= Work instruction =
Gather the lines below that include the string "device", copying each in full.

= Excerpts from a dataset =
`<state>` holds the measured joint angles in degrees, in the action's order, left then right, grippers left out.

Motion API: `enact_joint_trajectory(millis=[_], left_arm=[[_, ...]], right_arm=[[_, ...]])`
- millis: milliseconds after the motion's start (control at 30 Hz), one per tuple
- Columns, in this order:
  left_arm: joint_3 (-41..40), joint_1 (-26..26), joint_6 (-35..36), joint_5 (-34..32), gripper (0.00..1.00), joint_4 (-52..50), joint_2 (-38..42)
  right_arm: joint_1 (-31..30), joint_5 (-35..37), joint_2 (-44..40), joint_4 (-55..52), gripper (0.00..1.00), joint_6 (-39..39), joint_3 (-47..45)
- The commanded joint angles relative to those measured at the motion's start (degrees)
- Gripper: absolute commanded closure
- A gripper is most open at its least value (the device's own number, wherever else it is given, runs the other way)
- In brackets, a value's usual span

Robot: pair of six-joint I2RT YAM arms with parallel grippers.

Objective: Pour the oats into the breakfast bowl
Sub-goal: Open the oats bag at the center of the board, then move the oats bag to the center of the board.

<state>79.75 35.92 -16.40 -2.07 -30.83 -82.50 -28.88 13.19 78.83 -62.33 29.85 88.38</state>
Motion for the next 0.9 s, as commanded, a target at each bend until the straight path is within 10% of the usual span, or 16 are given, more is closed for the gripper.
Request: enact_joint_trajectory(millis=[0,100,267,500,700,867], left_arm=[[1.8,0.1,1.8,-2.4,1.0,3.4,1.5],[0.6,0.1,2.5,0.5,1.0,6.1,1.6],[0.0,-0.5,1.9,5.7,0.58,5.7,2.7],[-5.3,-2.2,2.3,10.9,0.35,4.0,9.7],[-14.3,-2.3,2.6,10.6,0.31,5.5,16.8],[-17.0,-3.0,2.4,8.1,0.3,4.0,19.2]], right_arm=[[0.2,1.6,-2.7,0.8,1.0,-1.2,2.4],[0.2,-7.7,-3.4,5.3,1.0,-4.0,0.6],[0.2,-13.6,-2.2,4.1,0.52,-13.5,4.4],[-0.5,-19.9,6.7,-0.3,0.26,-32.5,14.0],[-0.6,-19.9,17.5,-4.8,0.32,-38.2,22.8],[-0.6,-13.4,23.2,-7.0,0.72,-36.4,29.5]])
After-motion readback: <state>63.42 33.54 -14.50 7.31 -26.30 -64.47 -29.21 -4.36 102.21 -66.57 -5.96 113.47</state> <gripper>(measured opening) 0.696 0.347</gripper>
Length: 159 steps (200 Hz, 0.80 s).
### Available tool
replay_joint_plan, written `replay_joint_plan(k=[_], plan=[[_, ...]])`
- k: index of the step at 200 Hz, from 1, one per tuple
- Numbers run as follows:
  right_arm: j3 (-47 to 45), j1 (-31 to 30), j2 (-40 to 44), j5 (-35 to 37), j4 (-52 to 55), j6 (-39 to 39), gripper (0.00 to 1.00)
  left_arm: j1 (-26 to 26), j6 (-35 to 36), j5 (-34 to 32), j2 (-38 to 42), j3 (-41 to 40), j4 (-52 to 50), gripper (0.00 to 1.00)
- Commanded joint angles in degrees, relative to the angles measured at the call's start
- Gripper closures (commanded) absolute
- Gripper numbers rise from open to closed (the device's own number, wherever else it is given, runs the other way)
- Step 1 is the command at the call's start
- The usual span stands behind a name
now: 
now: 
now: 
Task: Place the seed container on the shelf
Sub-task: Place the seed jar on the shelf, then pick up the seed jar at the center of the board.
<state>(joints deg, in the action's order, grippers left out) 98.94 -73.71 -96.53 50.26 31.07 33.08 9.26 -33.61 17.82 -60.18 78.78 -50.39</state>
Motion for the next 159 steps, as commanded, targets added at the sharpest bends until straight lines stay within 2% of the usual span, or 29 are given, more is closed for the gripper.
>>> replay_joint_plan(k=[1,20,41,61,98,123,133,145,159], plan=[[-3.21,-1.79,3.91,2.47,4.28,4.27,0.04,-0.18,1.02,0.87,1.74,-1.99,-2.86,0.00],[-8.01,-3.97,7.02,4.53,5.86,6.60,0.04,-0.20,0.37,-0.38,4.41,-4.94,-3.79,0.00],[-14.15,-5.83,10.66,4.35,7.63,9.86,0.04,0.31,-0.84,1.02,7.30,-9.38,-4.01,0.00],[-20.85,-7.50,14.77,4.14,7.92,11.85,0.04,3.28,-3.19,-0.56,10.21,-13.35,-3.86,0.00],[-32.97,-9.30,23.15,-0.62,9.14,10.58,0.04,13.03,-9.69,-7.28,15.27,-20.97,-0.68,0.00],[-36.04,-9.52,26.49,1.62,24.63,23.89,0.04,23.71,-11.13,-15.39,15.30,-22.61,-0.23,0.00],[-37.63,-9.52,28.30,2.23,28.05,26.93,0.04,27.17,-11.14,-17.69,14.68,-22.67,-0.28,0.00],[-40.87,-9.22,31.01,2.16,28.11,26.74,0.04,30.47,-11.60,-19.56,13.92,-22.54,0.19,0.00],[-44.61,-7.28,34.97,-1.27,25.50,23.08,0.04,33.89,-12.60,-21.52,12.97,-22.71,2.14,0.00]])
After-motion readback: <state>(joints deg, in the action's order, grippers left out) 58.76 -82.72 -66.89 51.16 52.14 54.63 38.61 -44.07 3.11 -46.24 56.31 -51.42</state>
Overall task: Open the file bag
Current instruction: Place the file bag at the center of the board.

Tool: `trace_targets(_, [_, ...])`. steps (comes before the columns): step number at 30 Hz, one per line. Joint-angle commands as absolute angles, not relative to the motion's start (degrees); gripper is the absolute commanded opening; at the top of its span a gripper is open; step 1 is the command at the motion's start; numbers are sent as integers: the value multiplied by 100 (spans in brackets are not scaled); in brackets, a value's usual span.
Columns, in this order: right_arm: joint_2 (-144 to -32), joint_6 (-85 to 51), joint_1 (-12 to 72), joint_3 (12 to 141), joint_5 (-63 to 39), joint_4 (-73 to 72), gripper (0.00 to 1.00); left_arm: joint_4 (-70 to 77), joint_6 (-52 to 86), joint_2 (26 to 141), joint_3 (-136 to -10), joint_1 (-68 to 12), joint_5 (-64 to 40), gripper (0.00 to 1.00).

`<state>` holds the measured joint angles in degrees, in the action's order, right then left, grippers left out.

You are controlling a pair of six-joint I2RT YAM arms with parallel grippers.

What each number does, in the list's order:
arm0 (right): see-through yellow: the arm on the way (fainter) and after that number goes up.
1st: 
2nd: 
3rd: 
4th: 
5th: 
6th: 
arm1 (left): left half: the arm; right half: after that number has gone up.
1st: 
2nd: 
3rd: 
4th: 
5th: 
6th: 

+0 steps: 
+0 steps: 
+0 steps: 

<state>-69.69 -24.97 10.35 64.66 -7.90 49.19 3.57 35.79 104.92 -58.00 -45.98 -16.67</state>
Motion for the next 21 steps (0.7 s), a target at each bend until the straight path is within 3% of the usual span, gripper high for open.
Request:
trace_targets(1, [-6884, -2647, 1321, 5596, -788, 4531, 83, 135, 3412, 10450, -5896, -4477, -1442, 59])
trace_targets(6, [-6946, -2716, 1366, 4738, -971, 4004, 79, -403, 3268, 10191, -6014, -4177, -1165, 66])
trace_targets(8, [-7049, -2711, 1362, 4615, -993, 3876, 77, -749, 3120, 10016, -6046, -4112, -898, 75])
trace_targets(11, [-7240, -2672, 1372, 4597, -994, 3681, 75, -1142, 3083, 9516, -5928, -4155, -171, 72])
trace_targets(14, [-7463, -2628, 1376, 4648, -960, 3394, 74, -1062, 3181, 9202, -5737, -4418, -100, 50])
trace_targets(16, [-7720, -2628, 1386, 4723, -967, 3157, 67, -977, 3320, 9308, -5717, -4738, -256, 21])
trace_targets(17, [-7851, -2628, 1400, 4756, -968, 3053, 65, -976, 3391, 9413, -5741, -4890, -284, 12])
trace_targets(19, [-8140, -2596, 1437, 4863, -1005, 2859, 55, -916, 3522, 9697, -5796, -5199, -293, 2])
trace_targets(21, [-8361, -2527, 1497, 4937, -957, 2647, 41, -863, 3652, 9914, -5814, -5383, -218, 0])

= Reply =
- A gripper is most open at its least value (the device's own number, wherever else it is given, runs the other way)
- Gripper numbers rise from open to closed (the device's own number, wherever else it is given, runs the other way)

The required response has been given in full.